■ RECORDS:
★ ★ ★
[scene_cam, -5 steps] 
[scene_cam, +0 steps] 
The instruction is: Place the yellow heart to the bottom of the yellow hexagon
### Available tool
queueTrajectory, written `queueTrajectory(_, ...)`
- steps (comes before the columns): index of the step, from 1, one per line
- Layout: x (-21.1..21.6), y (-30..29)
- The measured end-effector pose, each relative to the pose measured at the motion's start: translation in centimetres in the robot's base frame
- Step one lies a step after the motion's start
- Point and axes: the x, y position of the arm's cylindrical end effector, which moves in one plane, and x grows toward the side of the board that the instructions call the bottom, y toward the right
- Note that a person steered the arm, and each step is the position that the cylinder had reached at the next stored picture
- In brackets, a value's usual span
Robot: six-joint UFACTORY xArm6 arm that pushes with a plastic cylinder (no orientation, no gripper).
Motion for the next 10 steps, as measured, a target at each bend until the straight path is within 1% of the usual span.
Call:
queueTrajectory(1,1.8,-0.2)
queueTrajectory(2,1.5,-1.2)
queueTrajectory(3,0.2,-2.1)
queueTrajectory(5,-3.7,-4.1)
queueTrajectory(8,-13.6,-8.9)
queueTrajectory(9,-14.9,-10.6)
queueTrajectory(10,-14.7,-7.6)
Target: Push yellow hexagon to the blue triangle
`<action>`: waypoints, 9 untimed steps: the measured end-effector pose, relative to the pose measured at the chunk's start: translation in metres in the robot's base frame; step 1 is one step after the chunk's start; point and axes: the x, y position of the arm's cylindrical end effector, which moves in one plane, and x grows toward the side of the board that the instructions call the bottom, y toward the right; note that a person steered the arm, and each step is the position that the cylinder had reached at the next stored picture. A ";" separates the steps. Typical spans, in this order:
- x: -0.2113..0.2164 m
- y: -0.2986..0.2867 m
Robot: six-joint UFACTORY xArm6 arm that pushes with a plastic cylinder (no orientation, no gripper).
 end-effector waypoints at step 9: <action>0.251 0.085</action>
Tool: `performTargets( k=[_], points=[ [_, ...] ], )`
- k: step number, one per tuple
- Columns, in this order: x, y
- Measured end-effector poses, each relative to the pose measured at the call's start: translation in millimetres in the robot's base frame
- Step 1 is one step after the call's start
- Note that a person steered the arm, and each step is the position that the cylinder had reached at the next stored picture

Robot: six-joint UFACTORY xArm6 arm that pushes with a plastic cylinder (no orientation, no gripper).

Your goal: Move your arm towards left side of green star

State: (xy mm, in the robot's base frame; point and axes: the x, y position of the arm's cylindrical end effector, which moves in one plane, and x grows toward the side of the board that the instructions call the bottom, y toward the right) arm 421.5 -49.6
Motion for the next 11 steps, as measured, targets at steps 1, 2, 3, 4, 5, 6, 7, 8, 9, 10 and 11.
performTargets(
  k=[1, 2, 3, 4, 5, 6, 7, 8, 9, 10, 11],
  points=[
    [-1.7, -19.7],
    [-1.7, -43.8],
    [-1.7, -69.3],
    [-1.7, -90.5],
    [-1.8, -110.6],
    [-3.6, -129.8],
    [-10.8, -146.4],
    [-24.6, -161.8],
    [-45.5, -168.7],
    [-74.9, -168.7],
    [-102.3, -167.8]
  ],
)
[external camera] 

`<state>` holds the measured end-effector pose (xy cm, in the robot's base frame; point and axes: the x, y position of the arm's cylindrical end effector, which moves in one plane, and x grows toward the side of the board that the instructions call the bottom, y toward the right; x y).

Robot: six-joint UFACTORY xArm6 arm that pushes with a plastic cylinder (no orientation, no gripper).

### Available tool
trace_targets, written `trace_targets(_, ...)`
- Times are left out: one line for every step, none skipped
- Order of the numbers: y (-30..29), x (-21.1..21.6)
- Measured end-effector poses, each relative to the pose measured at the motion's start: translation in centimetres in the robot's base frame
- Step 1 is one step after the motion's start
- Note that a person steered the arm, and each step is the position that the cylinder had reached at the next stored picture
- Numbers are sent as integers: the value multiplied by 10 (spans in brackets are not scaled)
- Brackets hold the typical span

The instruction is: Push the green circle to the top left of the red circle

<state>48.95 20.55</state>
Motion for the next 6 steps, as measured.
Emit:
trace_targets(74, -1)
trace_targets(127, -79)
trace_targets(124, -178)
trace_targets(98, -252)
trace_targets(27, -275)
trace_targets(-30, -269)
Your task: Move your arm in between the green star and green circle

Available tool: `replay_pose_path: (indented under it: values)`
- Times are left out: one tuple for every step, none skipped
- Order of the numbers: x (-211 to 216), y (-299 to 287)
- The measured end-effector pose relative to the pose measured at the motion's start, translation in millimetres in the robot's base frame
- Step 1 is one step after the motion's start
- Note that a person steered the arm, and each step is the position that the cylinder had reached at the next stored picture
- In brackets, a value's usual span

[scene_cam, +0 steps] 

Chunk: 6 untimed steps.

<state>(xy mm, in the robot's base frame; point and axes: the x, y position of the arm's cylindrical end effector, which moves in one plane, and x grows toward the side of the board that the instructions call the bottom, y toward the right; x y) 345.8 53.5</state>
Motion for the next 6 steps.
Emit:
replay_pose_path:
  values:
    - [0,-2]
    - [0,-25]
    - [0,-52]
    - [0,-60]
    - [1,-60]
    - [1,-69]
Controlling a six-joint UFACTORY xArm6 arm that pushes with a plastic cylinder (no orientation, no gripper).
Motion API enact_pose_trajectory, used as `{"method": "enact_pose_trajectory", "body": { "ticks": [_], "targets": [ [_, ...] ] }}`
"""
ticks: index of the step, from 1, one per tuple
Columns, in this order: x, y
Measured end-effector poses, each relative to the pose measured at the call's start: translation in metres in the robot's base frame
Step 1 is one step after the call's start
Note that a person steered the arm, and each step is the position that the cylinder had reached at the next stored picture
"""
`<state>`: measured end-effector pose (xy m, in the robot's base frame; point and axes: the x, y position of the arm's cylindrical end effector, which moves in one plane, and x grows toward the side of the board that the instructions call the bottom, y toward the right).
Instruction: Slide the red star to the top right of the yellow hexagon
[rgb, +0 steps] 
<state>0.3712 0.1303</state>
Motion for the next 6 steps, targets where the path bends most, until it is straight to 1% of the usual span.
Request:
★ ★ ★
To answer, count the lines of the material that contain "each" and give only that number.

■ EXERCISE OUTPUT: 11